Two big beefy guys showed up last Thursday at 9ish. They came in, looked around, and started slinging things in massive boxes. A friend came and took the girls to the park for a bit, which was a relief as I became quite nervous that one of them would accidentally end up in a box labeled “Children” or something. By two our shipment was gone and the Great Scrubbing had begun. A dear friend came and started cleaning at one end of the flat and I started moving around in a vague sort of blur at the other. We transferred the children and our suitcases to her house at children’s tea time and after they were in bed Alex and I returned to finish it off.
There were lots of bloopers: our spur-of-the-moment decision to send the travel cot in the shipment meant Hugh had nowhere to sleep until we dug one up to borrow. As we were leaving the flat at the last I suddenly realized that, despite five hours spent in the kitchen, I had completely forgotten about the refrigerator. I forgot to send the shoe brush and laundry bags from the cleaning closet in the shipment and apparently sent the toothbrushes. Or so we thought–until Alex found them once we arrived in America. And no, as it happened, I did not brush my teeth from Wednesday night to Saturday morning. Helloooooooo Motherland.

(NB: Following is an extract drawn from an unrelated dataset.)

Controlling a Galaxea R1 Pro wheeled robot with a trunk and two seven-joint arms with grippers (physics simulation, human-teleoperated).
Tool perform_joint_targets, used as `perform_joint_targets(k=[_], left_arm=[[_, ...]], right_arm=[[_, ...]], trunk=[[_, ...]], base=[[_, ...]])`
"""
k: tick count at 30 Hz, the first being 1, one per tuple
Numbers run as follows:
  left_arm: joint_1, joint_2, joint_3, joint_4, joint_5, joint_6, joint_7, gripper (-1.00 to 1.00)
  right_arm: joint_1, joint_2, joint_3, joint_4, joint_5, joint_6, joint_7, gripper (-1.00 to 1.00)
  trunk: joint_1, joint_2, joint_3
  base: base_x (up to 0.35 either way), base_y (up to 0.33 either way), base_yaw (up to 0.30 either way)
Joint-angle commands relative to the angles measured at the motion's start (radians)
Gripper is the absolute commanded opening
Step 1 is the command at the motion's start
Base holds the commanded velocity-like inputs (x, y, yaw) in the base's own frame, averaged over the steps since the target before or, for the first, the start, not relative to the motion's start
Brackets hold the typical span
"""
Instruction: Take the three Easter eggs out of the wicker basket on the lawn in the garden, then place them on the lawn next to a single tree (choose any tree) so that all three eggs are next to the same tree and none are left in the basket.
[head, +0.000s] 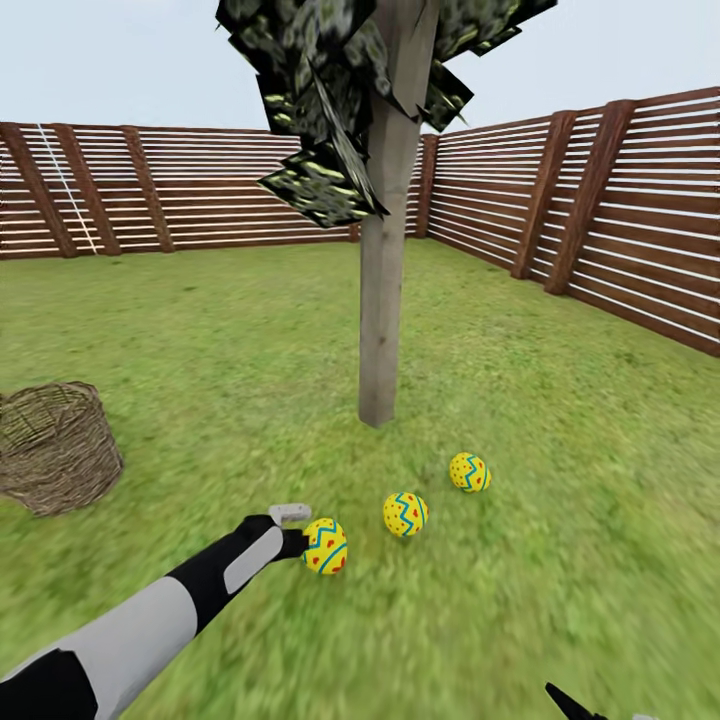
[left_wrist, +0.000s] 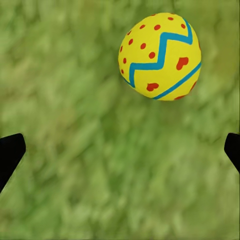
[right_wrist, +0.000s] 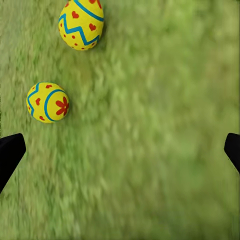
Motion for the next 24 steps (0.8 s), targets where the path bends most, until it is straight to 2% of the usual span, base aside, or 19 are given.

Not only did we have to camouflage nail holes and clean everything, we also had to unpack, clean, and replace in every drawer and cupboard the flat’s belongings–filling thirteen boxes in the garage during our tenancy. I am glad to say we passed inspection with flying colors, the lease agent reportedly stating that I have a future in scrubbing flats and to let them know if I ever start a business. The Things You Wish You Knew Before You Went To College.
Friday evening we flew from Heathrow. Just us, three kids, one Goat, three suitcases, two bags, three backpacks, a camera, a car seat, and a double buggy. We’ve grown a bit since that first crossing three years ago with one little toddly girl (and a Goat). I remember that trip I inadvertently brought Norah’s body weight in snacks for her. This time I brought the girls each one apple and a box of raisins.
The flight was good. We were not granted a baby bassinet so Hugh had to be held the whole trip but no one suddenly exhibited symptoms of intestinal flu. There was one moment when, sitting motionless in the dark between two slumbering-at-last girls, I uncapped a pen to fill out the customs forms for arrival and black permanent ink gushed out everywhere. I wondered, Is this the low point or is there one coming? (It was not the low point.) It was somewhere around three a.m. in Oxford when we arrived in Boston.
Deplaning and baggage and customs and stumbling through the doors to see the lovely face of Alex’s mother. Beside her was Alex’s aunt, waving an American flag and shouting, “Welcome home! You made it!”